What is required: Go through the material and set down every line without alteration.
——————
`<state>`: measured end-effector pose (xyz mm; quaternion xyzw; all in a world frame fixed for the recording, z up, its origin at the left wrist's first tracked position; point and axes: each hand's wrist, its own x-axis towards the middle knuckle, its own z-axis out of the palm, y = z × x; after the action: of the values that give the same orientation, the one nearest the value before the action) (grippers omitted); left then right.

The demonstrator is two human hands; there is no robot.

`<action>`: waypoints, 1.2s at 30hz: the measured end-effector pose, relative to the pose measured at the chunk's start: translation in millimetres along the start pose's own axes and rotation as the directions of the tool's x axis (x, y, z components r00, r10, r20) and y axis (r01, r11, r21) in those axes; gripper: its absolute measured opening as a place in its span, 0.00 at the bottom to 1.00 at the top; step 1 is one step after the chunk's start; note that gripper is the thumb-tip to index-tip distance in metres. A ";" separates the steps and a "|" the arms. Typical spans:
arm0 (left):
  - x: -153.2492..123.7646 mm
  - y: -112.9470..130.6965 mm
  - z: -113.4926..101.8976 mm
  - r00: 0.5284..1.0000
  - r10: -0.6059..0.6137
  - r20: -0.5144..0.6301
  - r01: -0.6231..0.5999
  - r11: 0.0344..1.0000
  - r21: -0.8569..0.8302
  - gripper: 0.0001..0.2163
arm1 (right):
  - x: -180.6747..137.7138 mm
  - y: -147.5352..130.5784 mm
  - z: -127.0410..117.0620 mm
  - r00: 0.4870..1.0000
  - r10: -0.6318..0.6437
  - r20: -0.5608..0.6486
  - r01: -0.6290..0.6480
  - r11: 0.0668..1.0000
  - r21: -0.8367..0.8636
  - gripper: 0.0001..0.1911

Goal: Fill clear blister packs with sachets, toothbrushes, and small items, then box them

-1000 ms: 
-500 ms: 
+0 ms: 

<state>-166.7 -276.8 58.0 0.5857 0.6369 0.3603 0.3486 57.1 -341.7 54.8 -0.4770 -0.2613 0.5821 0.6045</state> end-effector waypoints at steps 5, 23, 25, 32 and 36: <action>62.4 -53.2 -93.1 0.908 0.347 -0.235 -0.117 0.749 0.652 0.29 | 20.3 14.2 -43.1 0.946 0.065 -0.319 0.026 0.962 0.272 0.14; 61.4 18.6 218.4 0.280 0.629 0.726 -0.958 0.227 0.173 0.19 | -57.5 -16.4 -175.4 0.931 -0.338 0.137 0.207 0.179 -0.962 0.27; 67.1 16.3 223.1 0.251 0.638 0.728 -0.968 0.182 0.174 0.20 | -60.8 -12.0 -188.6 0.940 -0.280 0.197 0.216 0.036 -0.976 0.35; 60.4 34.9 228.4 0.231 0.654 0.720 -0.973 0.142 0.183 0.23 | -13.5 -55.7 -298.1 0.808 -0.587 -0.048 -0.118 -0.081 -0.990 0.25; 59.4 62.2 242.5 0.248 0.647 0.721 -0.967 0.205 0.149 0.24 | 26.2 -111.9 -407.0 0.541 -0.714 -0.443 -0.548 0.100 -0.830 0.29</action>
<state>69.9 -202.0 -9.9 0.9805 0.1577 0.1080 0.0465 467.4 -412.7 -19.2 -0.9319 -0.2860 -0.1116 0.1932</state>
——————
Response to this task:
`<state>`: measured end-effector pose (xyz mm; quaternion xyzw; all in a world frame fixed for the recording, z up, its origin at the left wrist's first tracked position; point and axes: each hand's wrist, its own x-axis towards the middle knuckle, its own z-axis out of the palm, y = z × x; after the action: of the values that give the same orientation, the one nearest the value before the action) (grippers omitted); left then right.

The demonstrator is two human hands; there is no robot.

`<action>`: waypoints, 1.2s at 30hz: the measured end-effector pose, relative to the pose measured at the chunk's start: translation in millimetres along the start pose's own axes and rotation as the directions of the tool's x axis (x, y, z components r00, r10, r20) and y axis (r01, r11, r21) in those axes; gripper: its absolute measured opening as a place in its span, 0.00 at the bottom to 1.00 at the top; step 1 is one step after the chunk's start; note that gripper is the thumb-tip to index-tip distance in metres. A ";" separates the steps and a "|" the arms. Typical spans:
arm0 (left):
  - x: -153.2492..123.7646 mm
  - y: -112.9470..130.6965 mm
  - z: -113.4926..101.8976 mm
  - r00: 0.5284..1.0000
  - r10: -0.6059..0.6137
  - r20: -0.5144..0.6301
  - r01: -0.6231..0.5999
  - r11: 0.0344..1.0000
  - r21: -0.8569..0.8302
  - gripper: 0.0001..0.2163
arm1 (right):
  - x: -180.6747..137.7138 mm
  - y: -147.5352..130.5784 mm
  - z: -127.0410..117.0620 mm
  - r00: 0.4870..1.0000
  - r10: -0.6318..0.6437
  - r20: -0.5608..0.6486
  - r01: -0.6290..0.6480
  - r11: 0.0668..1.0000
  - r21: -0.8367..0.8636
  - gripper: 0.0001..0.1911

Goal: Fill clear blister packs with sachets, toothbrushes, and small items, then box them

-1000 ms: 
-500 ms: 
+0 ms: 

<state>-166.7 -276.8 58.0 0.5857 0.6369 0.3603 0.3486 57.1 -341.7 54.8 -0.4770 -0.2613 0.5821 0.6045</state> end-effector waypoints at steps 5, 23, 25, 32 and 36: <action>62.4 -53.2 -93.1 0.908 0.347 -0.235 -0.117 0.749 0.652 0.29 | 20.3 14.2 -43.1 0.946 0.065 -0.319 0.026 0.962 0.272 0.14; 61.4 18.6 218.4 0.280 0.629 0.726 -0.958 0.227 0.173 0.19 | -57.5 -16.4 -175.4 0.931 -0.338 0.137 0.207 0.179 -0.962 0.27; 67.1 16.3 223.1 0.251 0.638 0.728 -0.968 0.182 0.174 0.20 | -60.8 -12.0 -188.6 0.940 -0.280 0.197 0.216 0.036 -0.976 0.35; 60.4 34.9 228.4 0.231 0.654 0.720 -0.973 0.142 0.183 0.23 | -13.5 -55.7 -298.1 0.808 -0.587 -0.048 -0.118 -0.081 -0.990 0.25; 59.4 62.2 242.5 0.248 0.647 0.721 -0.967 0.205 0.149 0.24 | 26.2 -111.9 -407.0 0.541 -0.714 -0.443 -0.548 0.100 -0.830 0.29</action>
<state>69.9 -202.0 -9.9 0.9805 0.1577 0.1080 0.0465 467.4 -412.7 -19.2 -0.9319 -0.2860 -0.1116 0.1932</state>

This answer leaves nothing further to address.